- Born: 4 March 1960 (age 66) Nottingham, England
- Occupations: Television presenter, radio personality, singer, author
- Known for: Solo recording, backing vocals

= Janey Lee Grace =

English singer, author, television presenter and radio disc jockey

Janey Lee Grace (born 4 March 1960) is an English singer, author, television (VH-1 and ITV) presenter and radio disc jockey, first with Virgin Radio as a travel reporter and then graduating to her own late night show for the station.

==Career==
Grace was born in Nottingham. Her father was a chef. She began her career singing backing vocals for George Michael, Kim Wilde, Mari Wilson and Boy George, toured the world with Wham! for three years, and released a solo single "Heartbeat Radio" in 1988. She also sang vocals on a cover of the Donna Summer song, "Love To Love You Baby" by Euro House dance act Bali in February 1989. Her own chart success came in the summer of 1991 when she teamed up with Saint Etienne and local keyboardist Andrew Midgley to form the dance act Cola Boy, reaching No. 8 in the UK Singles Chart with "7 Ways to Love". It also reached No. 9 on the U.S. Hot Dance Club Play chart in 1991. She also appeared on the follow-up single "He is Cola", released in September of the same year, and recorded a cover version of the Cyndi Lauper song "Time After Time" with Hyperstate which was released on M&G Records (MAGS 34) in January 1993 and reached No. 71 in the UK charts.
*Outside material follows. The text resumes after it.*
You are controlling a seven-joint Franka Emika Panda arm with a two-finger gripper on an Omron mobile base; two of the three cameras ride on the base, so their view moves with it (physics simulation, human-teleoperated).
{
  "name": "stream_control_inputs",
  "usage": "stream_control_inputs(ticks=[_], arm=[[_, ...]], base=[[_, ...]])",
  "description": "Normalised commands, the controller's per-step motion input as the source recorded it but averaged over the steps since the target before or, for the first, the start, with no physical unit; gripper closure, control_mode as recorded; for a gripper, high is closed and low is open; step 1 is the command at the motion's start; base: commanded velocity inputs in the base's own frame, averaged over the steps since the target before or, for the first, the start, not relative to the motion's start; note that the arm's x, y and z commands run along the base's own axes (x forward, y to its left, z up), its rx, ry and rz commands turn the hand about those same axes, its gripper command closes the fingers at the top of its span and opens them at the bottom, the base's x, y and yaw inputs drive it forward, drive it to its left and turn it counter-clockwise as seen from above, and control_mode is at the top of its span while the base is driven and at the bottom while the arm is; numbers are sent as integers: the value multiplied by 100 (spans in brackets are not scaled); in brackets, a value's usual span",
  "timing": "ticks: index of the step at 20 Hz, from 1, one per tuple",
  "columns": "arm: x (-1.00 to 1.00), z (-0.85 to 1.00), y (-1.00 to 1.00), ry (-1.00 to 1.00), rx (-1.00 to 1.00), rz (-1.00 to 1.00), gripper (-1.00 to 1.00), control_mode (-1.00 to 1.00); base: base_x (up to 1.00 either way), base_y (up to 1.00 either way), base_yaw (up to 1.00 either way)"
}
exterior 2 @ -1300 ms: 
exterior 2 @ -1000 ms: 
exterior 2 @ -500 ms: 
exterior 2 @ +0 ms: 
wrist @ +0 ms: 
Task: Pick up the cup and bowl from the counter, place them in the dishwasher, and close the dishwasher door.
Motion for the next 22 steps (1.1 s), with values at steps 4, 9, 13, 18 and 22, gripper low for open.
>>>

In 1994 she co-wrote "Love Your Sexy...!!" for girl band Byker Grooove, a spin-off single from the BBC series Byker Grove, which reached No. 48 in the UK charts.

On 5 July 1999, BBC Radio 2 launched a rebooted Steve Wright in the Afternoon, and Grace was the female co-host alongside Steve Wright and Richard Easter – later Tim Smith and (until her death in 2016) the 'Old Woman' Joyce Frost.

Janey had her own show from 4 am – 6 am (later 3 am – 6 am) on Saturday mornings, beginning on 11 February 2000 which lasted until late 2006, when she was replaced by her Steve Wright in the Afternoon co-host, Tim Smith.

Grace covered Wright's Sunday Love Songs on BBC Radio 2 in December 2007 and January 2008.

She also filled in during April 2010, when Wright was on holiday in the United States and was then forced to remain there, due to the volcanic eruptions in Iceland.

In July–August 2010 and January 2011, she also sat in for Wright on his Sunday show while he was on holiday.

On 1 July 2022 Wright announced Steve Wright in the Afternoon was to end in autumn 2022. It was also announced that Grace and Tim Smith were also to leave BBC Radio 2.

Grace ended her final programme on Steve Wright in the Afternoon on 30 September 2022, thus also leaving BBC Radio 2 after 23 years at the station.

==Bibliography==
Janey Lee Grace released four books as part of the Imperfectly Natural series. These include:

- Grace, Janey Lee (2005). "Imperfectly Natural Woman"
- Grace, Janey Lee (2007). "Imperfectly Natural Baby and Toddler"
- Grace, Janey Lee (2008). "Imperfectly Natural Home: The Organic Bible"
- Grace, Janey Lee (2024). From WHAM! to WOO: A Life on the Mic. McNidder & Grace. ISBN 978-0857162748.